Task goal –
Print nothing except the line holding "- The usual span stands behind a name" and the lines that come after it in the material below, and leave the pictures out.

Supplied information –
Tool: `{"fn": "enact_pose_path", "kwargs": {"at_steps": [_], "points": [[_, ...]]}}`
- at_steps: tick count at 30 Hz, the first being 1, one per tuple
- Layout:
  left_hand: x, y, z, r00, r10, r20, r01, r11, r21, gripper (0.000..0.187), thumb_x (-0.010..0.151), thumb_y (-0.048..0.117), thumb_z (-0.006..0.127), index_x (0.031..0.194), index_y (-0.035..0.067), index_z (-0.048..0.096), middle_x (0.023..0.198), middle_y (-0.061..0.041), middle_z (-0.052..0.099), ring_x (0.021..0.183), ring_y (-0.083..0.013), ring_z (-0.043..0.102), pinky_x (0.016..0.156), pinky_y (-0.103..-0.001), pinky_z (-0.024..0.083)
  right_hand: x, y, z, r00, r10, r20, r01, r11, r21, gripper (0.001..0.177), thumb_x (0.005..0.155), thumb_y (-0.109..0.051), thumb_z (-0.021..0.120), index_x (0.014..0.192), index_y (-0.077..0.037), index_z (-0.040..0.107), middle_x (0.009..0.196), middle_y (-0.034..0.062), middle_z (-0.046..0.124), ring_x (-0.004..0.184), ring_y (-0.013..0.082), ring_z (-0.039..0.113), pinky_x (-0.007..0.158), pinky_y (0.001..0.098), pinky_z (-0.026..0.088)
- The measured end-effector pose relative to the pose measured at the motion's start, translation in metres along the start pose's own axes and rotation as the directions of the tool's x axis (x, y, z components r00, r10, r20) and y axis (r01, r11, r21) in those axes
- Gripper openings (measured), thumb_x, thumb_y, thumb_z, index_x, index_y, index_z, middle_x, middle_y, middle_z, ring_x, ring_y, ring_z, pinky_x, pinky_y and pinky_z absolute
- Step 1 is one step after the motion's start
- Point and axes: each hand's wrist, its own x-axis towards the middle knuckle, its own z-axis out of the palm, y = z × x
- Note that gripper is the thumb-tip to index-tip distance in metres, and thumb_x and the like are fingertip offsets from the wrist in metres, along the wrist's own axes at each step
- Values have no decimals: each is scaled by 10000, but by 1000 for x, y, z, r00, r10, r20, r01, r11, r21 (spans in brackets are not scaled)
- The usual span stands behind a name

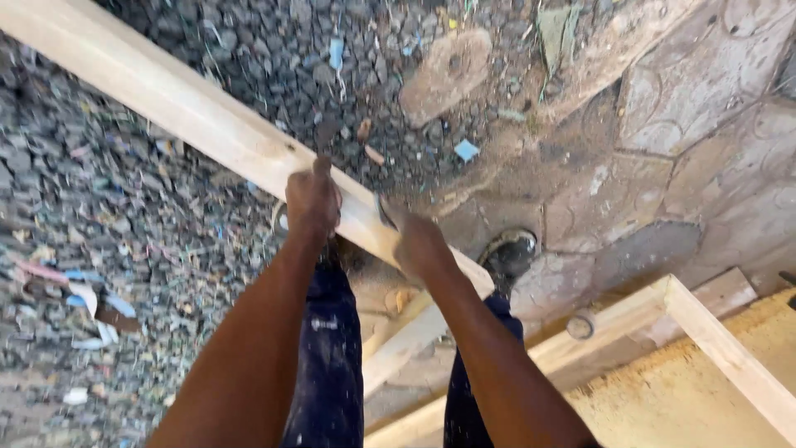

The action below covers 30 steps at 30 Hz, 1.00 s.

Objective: Sanding the joints and edges of a wooden frame using a sanding block to smooth the surface.

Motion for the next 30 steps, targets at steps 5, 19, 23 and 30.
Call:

Answer space –
- The usual span stands behind a name


The action below covers 30 steps at 30 Hz, 1.00 s.

Objective: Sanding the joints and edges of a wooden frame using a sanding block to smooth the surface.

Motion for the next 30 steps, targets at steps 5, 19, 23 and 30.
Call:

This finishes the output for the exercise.